Sweden’s Post Office Understands The Future

With Sweden acknowledging the need for privatization of federal post, countries worldwide, especially Canada, should follow suit. In doing so, Canada can reap the benefits of lifting the current monopoly's burdens off its shoulders.
Published on September 8, 1997

The Canadian Union of Postal Workers (CUPW) will strike soon. Even though the public's attitude towards it seems to be "Who cares?", the pending job action offers an opportunity to look at the future of mail and mail delivery, and how we should prepare for it.

Direct door-to-door mail delivery is less important today than it was for past generations. Almost the entire commercial world and a growing part of the residential sector are wired.

Many businesses have trimmed their costs by using electronic communication to displace so-called "snailmail" and courier methods. They are discovering big savings in shedding the "hard copy" fixation and going totally on line.

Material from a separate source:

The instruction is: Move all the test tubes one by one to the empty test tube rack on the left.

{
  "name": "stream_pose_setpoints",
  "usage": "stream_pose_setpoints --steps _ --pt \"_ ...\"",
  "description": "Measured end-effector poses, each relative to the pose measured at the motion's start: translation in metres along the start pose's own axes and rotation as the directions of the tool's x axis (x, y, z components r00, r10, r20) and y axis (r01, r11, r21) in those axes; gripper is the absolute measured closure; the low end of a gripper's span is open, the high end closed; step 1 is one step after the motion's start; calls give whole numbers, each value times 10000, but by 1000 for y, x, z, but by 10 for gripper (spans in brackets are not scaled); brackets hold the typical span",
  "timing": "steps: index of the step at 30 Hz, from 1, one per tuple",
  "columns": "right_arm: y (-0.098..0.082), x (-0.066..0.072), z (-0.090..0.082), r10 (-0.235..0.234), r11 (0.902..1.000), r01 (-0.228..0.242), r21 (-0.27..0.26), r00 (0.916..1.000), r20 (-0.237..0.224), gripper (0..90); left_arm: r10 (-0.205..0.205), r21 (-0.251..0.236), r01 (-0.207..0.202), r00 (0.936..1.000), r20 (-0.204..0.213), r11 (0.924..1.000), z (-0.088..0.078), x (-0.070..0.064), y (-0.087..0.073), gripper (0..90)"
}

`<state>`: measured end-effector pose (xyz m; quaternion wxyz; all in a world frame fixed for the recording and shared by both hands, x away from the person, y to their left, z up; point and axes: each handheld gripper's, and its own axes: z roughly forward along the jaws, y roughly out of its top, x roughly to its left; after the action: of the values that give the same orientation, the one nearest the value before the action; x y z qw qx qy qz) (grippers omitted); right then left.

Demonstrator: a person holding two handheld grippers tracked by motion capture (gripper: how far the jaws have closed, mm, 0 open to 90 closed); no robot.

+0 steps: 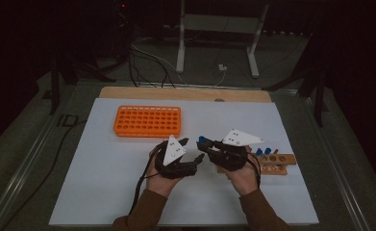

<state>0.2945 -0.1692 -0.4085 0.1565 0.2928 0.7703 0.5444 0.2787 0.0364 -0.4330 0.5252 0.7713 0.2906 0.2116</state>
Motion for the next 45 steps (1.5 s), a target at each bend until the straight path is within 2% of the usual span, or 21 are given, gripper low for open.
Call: stream_pose_setpoints --steps 6,14,18,24,30,36,38,43,45 --pt "1 4 2 -15 10000 14 -58 9999 -117 770 68 176 -75 9992 399 9998 4 -2 -1 562" --pt "0 6 3 -48 10000 47 -51 9998 -208 770 -61 178 51 9984 559 9998 4 2 0 750" --pt "0 5 2 -20 10000 17 -87 9996 -275 764 -136 140 127 9977 657 9998 3 3 0 766" --pt "0 2 -3 117 9994 -134 -333 9987 -491 520 -254 203 246 9988 417 9995 4 9 -1 767" --pt "-1 -3 -11 142 9985 -152 -520 9997 -194 401 -458 176 456 9989 127 9988 1 21 -1 768" --pt "-8 -11 -16 110 9993 -106 -350 9999 116 353 -659 17 659 9977 -139 9978 -4 32 -1 767" --pt "-10 -14 -19 187 9993 -177 -343 9994 282 284 -698 4 698 9974 -201 9976 -6 35 -1 767" --pt "-16 -21 -27 283 9988 -253 -417 9969 741 163 -663 -38 662 9973 -312 9978 -8 40 1 767" --pt "-16 -22 -29 296 9987 -261 -432 9961 834 150 -618 -24 618 9974 -365 9981 -9 42 1 768"
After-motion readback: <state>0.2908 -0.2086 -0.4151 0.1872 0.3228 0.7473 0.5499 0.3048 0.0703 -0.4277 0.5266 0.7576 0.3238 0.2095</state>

What does this mean for a traditional industry like the Post Office? Despite CUPW's blindness, it means that Canada Post must do things in different ways or see its market wither away, as its functions become irrelevant.

Sweden saw how a monopoly can insulate organizations from customer sensitivity. So, in 1994 it removed the Swedish Post Office's monopoly on first class mail. Consequently, SwedPost aggressively promotes customer service, and stresses to its staff the importance of doing productive work. Its consulting subsidiary, SwedPost, offers this penetrating advice:

"We want to see postal administrations world-wide change so that customer demand is satisfied and competitiveness strengthened. But time is running out. Unless changes come fast, there is a strong likelihood that competitors will capture large parts of the current markets of the postal organizations."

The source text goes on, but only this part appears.